Postby Brian Moynihan » Wed May 07, 2008 12:38 pm

Kontakt does this on the fly, though opinions differ about the sound quality. This is also what the Roland Variphrase VP-9000 did, though the polyphony was limited to 6 notes and the interface left a bit to be desired.

I've been looking for a similar tool for an eon, because offline processing of samples is always better than realtime pitch adjustment. For example if you have a single sample and use Prosoniq Timefactory to do an offline shift up 1 semitone while keeping the length the same, it takes a while to run the process but the resultant wav is very smooth with few artifacts. If there were a batch tool where you gave it 1 sample and told it to create equivalents to 2 octaves above and 2 octaves below and turn that into a sampler instrument that would be awesome.

The closest I ever got to automating the process was to create a default Sonar song where a dummy wave file called sample.wav was inserted onto a track, and that track was duplicated till there was 24 tracks the same. On the first track I inserted a high quality Waves offline pitch shifter set to -12 semitones, the next track -11 and so on up to 0 where the plugin was bypassed, then +1 on the next track and so on up to 12. What this did in essence was make a short song where there were 24 semitone variations of the same sample.

I ran Sonar's export function that can seperately export tracks to wavs and it printed 24 notes for me as sample1.wav sample2.wav etc which I dragged and dropped into the soft sampler.

The quality was better than any realtime pitch engines such as Kontakt.
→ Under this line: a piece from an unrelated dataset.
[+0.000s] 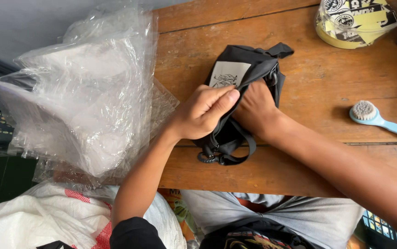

When I wanted to do the same to a new sample, I copied the wave into that default 'pitcher' song in Sonar and renamed it to sample.wav and did the export again.

It's still more long winded than I'd like. The great thing about doing a high quality offline version is that not only is the repitched sound much better to listen to but playing that instrument in a soft sampler uses far less cpu since it's just playing waves not doing any granular trickery.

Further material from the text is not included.